Directions for this task: Although the records contain pictures, the copy must not; reproduce everything else in them exactly.

[Data for this task]

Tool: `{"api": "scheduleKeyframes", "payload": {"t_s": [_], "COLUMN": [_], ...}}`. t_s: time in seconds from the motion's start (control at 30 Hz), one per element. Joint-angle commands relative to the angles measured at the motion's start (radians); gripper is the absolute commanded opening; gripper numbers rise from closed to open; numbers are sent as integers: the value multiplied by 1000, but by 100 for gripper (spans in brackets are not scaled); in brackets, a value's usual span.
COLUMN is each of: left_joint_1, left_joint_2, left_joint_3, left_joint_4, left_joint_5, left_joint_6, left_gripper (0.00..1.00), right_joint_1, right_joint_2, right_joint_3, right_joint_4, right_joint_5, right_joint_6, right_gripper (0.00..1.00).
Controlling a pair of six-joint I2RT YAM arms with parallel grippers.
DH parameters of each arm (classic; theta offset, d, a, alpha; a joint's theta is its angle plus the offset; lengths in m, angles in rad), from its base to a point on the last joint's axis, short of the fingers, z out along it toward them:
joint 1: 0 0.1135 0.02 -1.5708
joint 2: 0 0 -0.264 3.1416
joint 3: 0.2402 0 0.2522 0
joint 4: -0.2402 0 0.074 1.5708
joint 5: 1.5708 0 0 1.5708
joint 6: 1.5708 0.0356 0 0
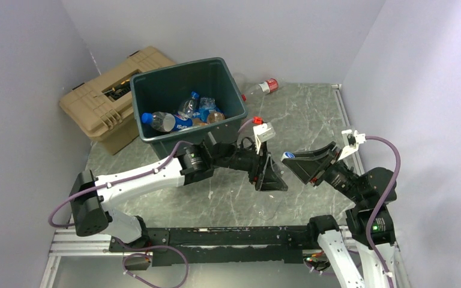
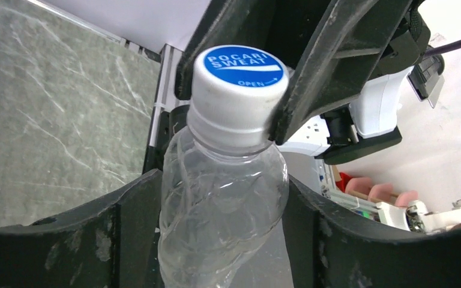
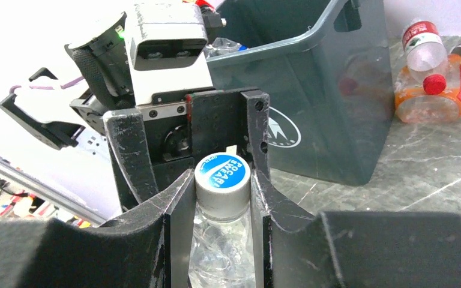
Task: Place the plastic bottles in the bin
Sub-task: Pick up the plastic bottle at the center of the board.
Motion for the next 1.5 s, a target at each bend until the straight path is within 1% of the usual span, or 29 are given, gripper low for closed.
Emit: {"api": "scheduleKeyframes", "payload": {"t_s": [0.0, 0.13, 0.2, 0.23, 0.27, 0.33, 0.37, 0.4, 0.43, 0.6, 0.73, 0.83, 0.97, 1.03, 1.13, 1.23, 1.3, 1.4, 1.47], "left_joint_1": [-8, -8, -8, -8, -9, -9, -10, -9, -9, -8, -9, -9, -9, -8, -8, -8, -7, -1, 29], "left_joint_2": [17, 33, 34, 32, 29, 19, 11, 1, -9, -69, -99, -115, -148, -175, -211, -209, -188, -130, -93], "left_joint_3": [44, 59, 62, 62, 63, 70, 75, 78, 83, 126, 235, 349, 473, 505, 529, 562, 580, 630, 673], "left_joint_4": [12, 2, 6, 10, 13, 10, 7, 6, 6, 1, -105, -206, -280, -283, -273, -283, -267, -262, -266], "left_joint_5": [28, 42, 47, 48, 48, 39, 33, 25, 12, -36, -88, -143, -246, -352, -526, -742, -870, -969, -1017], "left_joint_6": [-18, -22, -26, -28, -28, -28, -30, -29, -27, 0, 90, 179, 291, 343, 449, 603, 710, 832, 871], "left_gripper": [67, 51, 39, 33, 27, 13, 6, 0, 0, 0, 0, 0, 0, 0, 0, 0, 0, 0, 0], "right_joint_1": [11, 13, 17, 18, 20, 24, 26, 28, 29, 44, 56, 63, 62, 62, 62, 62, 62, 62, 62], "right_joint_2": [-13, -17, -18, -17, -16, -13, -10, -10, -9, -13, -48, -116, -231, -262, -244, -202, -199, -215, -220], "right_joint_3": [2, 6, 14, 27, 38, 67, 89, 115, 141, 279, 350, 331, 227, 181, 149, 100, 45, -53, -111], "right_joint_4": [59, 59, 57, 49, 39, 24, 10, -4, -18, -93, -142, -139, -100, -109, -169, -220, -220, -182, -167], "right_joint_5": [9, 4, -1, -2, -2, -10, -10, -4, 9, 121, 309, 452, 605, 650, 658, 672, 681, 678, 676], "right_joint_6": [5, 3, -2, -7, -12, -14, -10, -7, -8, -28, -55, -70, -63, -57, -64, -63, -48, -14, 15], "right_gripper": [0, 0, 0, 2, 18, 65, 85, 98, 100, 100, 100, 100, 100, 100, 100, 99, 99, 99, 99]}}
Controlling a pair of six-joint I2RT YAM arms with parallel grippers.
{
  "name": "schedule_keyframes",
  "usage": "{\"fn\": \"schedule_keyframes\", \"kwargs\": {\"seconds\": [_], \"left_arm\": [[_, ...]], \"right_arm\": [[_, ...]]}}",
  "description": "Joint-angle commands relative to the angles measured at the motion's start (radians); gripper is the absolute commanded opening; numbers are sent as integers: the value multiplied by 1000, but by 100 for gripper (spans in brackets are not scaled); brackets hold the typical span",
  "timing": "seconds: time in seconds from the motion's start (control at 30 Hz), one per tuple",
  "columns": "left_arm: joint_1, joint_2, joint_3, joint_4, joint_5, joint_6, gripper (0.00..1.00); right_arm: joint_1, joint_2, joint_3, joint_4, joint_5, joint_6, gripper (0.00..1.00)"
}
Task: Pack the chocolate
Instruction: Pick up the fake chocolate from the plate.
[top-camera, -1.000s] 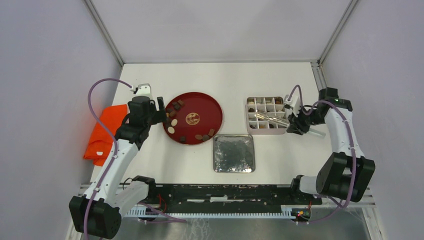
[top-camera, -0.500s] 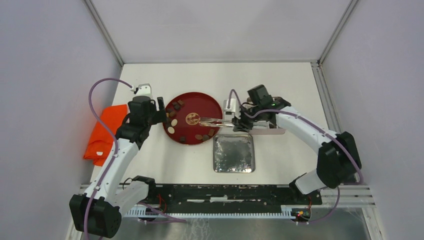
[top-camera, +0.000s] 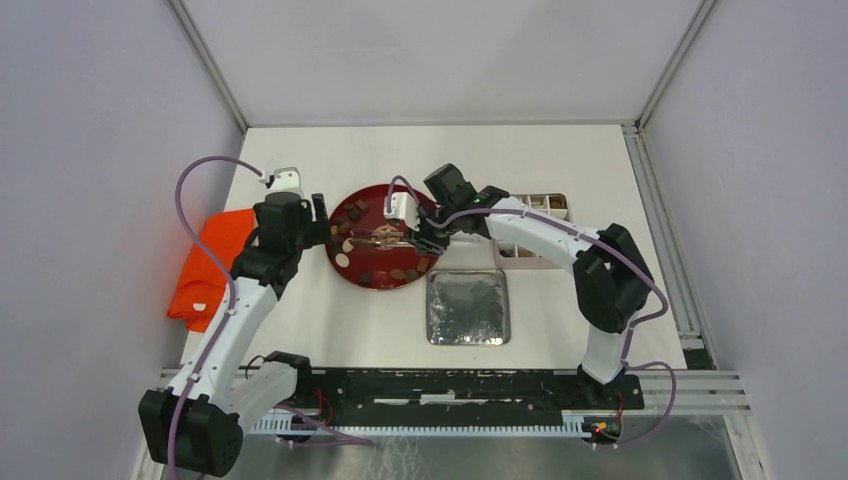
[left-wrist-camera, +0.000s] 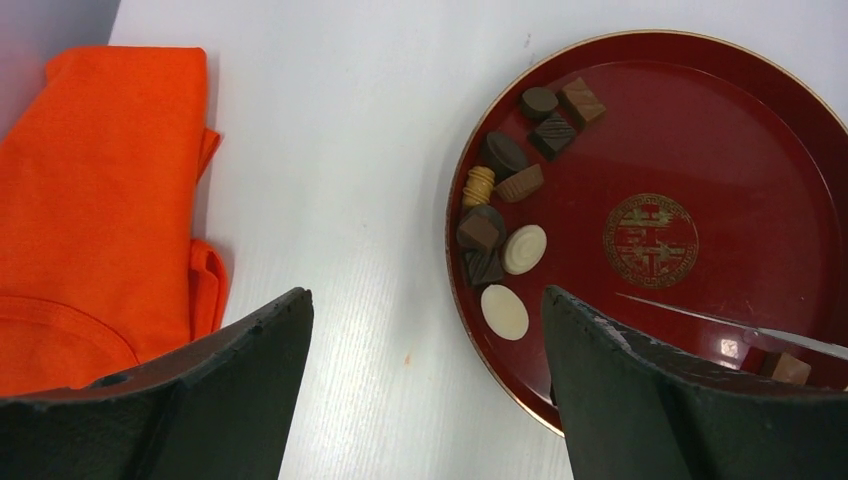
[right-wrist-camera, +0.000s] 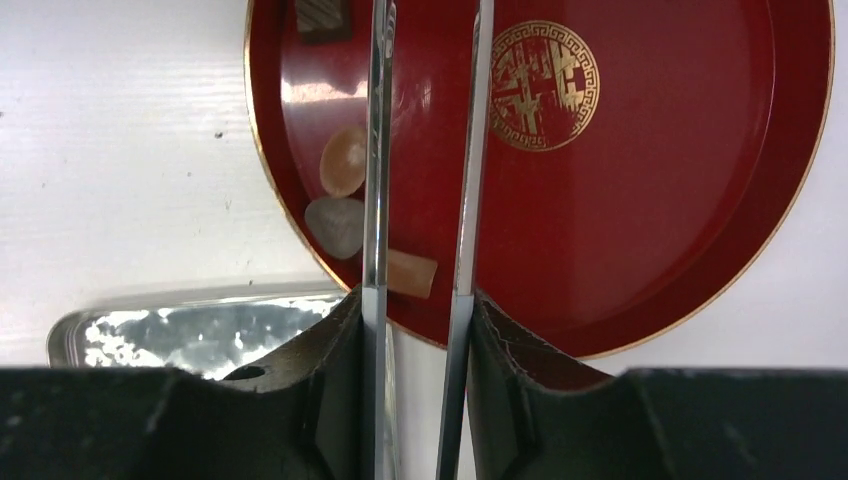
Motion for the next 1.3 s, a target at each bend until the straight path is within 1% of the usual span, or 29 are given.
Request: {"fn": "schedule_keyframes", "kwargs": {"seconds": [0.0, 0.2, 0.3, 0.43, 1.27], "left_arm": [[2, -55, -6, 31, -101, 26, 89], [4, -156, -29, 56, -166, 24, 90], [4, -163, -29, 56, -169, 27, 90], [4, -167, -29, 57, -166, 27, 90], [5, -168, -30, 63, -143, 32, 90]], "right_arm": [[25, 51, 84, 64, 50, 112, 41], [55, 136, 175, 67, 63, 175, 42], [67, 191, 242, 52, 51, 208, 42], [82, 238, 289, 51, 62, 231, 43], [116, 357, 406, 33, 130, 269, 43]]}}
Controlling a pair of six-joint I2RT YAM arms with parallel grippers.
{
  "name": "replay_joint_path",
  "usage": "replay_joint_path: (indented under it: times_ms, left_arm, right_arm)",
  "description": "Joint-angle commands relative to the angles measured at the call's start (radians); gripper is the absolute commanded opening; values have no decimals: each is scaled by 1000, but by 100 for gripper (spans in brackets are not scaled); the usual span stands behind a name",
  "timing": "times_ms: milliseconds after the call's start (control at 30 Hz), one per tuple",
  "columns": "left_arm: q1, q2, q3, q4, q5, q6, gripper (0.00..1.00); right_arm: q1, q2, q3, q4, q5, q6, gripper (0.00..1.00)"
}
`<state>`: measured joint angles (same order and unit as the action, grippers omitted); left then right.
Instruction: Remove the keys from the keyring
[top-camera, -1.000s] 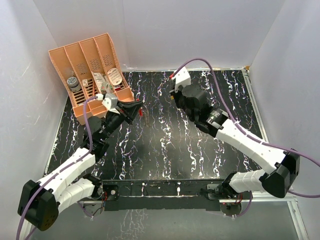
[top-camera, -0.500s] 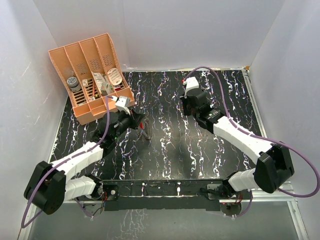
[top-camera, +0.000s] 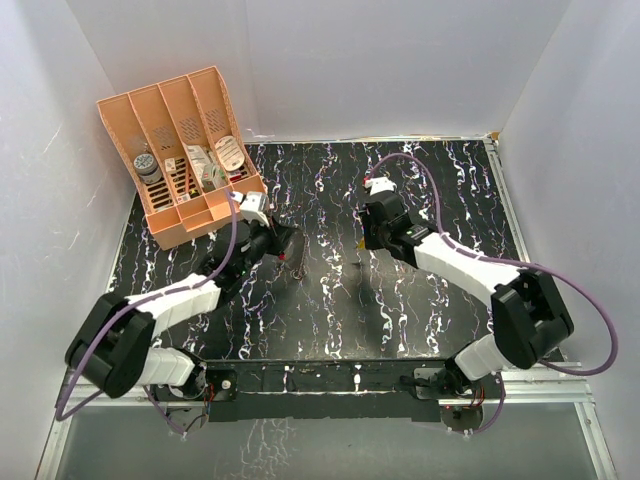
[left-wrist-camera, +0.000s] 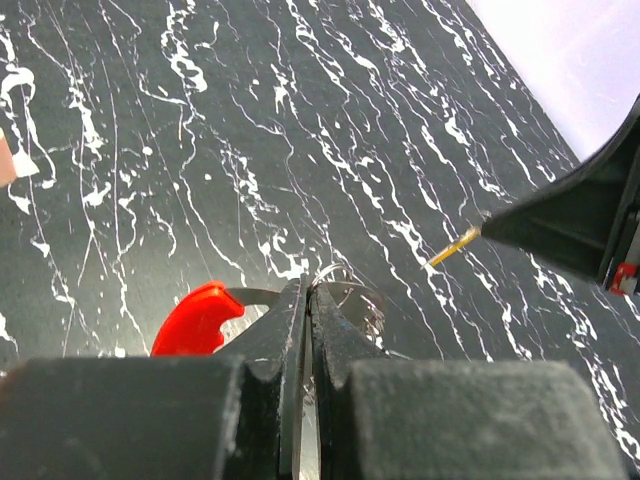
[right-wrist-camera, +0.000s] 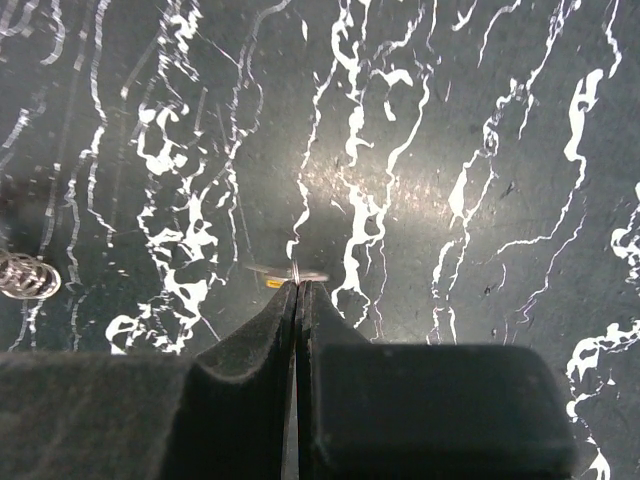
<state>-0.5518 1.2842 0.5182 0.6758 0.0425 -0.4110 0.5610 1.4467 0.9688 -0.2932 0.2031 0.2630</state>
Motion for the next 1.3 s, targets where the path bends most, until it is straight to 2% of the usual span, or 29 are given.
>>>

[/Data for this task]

Result of this task:
Tool: `{"api": "scheduleKeyframes", "payload": {"t_s": [_], "COLUMN": [_], ...}}`. t_s: time in seconds from the motion's start (control at 30 Hz), one per element. Joint-angle commands relative to the angles measured at the motion's start (radians); gripper is the absolute commanded opening; gripper numbers rise from closed to open; numbers are sent as integers: the value multiplied by 1000, but by 100 for gripper (spans in brackets are not scaled); in brackets, a value's usual span.
COLUMN is each of: left_joint_1, left_joint_2, left_joint_3, left_joint_4, left_joint_5, left_joint_6, left_gripper (0.00..1.00), right_joint_1, right_joint_2, right_joint_3, right_joint_4, right_joint_5, right_joint_6, right_gripper (0.00..1.00).
Controlling a pair of six-joint I2RT YAM arms with parallel grippers.
DH parameters of each arm (classic; theta offset, d, a, alpha; a joint's theta is its angle plus the offset; lengths in m, angles in rad), from its base to a point on the last joint's axis, short of the fingers, z out along it toward them:
joint 1: 0 0.1135 0.02 -1.5708
joint 2: 0 0 -0.264 3.1416
joint 3: 0.2402 0 0.2522 0
joint 4: -0.2402 0 0.074 1.5708
joint 5: 1.5708 0 0 1.5708
joint 6: 1.5708 0.0356 0 0
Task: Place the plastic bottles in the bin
Sub-task: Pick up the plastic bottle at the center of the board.
Motion for the next 1.5 s, a target at each bend until the straight path is within 1% of the usual span, or 29 are given, gripper low for closed.
Emit: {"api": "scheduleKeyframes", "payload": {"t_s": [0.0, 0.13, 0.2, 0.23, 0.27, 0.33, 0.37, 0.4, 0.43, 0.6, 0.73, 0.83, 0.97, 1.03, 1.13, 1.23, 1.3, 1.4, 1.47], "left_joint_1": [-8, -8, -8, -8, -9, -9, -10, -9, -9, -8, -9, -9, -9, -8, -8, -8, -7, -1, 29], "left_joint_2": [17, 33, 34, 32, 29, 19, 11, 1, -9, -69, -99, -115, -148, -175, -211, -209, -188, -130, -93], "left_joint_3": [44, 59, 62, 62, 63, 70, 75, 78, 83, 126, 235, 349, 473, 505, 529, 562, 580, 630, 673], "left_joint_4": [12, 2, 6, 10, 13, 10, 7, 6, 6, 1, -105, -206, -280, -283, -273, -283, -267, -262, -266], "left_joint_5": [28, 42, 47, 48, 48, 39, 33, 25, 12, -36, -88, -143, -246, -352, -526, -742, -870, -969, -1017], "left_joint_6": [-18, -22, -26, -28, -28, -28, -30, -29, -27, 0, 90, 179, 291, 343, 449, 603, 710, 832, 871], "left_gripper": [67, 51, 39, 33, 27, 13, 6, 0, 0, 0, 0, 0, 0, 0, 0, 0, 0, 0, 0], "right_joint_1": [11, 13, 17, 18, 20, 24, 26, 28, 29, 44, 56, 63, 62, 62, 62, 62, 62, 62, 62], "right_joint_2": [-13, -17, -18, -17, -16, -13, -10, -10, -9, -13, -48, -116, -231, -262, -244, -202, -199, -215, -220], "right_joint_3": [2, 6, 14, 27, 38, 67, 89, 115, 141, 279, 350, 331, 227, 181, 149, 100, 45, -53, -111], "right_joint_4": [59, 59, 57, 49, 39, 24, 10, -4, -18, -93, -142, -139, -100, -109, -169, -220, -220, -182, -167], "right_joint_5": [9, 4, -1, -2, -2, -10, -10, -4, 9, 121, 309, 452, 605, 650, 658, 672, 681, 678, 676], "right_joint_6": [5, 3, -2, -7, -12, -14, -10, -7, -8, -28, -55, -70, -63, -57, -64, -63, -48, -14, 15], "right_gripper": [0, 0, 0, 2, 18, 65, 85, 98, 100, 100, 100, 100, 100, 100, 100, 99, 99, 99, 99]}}
Controlling a pair of six-joint I2RT YAM arms with parallel grippers.
{
  "name": "schedule_keyframes",
  "usage": "{\"fn\": \"schedule_keyframes\", \"kwargs\": {\"seconds\": [_], \"left_arm\": [[_, ...]], \"right_arm\": [[_, ...]]}}",
  "description": "Joint-angle commands relative to the angles measured at the motion's start (radians); gripper is the absolute commanded opening; numbers are sent as integers: the value multiplied by 1000, but by 100 for gripper (spans in brackets are not scaled); brackets hold the typical span",
  "timing": "seconds: time in seconds from the motion's start (control at 30 Hz), one per tuple",
  "columns": "left_arm: joint_1, joint_2, joint_3, joint_4, joint_5, joint_6, gripper (0.00..1.00); right_arm: joint_1, joint_2, joint_3, joint_4, joint_5, joint_6, gripper (0.00..1.00)"
}
Task: Pack the chocolate
Instruction: Pick up the fake chocolate from the plate.
[top-camera, -1.000s] 
[top-camera, -0.500s] 
[top-camera, +0.000s] 
[left-wrist-camera, +0.000s] 
[right-wrist-camera, +0.000s] 
Motion for the next 1.3 s, a target at each bend until the straight path is within 1% of the usual span, or 29 are given.
Request: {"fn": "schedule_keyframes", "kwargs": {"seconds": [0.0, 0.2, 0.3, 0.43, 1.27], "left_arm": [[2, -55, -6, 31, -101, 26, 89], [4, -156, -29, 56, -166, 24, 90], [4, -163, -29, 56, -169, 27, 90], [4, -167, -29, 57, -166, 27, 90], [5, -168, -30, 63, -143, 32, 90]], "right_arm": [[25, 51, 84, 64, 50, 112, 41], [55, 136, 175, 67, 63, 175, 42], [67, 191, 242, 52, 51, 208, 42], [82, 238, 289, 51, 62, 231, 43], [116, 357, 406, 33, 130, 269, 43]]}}
Controlling a pair of six-joint I2RT YAM arms with parallel grippers.
{
  "name": "replay_joint_path",
  "usage": "replay_joint_path: (indented under it: times_ms, left_arm, right_arm)",
  "description": "Joint-angle commands relative to the angles measured at the call's start (radians); gripper is the absolute commanded opening; values have no decimals: each is scaled by 1000, but by 100 for gripper (spans in brackets are not scaled); the usual span stands behind a name",
  "timing": "times_ms: milliseconds after the call's start (control at 30 Hz), one per tuple",
  "columns": "left_arm: q1, q2, q3, q4, q5, q6, gripper (0.00..1.00); right_arm: q1, q2, q3, q4, q5, q6, gripper (0.00..1.00)"
}
`<state>`: measured joint angles (same order and unit as the action, grippers omitted); left then right.
Instruction: Remove the keys from the keyring
[top-camera, -1.000s] 
[top-camera, -0.500s] 
[top-camera, +0.000s] 
[left-wrist-camera, +0.000s] 
[right-wrist-camera, +0.000s] 
<state>-0.5518 1.2842 0.5182 0.6758 0.0425 -0.4110 0.5610 1.4467 0.9688 -0.2932 0.2031 0.2630</state>
Motion for the next 1.3 s, targets where the path bends most, until it is straight to 2% of the usual span, or 29 are given.
>>>

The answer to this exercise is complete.